» **Exercise instructions**:
Write the data below out again, unchanged.

» **Records contained in a dataset**:
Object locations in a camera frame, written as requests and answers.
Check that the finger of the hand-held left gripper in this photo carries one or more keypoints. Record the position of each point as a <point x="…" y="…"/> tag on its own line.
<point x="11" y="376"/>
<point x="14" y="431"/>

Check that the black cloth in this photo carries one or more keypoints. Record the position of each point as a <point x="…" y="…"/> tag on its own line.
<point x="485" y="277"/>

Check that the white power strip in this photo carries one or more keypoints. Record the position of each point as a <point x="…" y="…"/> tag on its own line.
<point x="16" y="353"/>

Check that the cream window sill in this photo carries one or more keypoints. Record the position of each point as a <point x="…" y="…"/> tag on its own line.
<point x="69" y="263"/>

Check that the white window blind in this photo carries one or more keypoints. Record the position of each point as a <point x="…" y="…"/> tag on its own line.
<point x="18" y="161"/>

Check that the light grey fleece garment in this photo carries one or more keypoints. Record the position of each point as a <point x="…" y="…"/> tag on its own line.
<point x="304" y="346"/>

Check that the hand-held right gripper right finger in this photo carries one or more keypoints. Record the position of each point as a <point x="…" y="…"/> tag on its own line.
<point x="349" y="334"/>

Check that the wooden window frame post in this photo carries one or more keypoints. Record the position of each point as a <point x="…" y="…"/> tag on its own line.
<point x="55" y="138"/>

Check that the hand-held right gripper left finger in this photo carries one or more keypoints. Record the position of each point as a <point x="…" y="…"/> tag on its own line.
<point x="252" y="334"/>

» **Written response**:
Object locations in a camera frame, written as requests and answers.
Check that the finger of the hand-held left gripper in this photo carries one or more keypoints. Record the position of each point as a <point x="…" y="…"/> tag on its own line.
<point x="11" y="376"/>
<point x="14" y="431"/>

Check that the black cloth in this photo carries one or more keypoints. Record the position of each point as a <point x="…" y="…"/> tag on its own line.
<point x="485" y="277"/>

Check that the white power strip in this photo carries one or more keypoints. Record the position of each point as a <point x="…" y="…"/> tag on its own line.
<point x="16" y="353"/>

Check that the cream window sill in this photo carries one or more keypoints. Record the position of each point as a <point x="…" y="…"/> tag on its own line.
<point x="69" y="263"/>

Check that the white window blind in this photo carries one or more keypoints. Record the position of each point as a <point x="…" y="…"/> tag on its own line.
<point x="18" y="161"/>

Check that the light grey fleece garment in this photo carries one or more keypoints. Record the position of each point as a <point x="…" y="…"/> tag on its own line.
<point x="304" y="346"/>

Check that the hand-held right gripper right finger in this photo carries one or more keypoints. Record the position of each point as a <point x="…" y="…"/> tag on its own line.
<point x="349" y="334"/>

Check that the wooden window frame post in this photo carries one or more keypoints. Record the position of each point as a <point x="…" y="…"/> tag on its own line.
<point x="55" y="138"/>

Check that the hand-held right gripper left finger in this photo carries one or more keypoints. Record the position of each point as a <point x="…" y="…"/> tag on its own line.
<point x="252" y="334"/>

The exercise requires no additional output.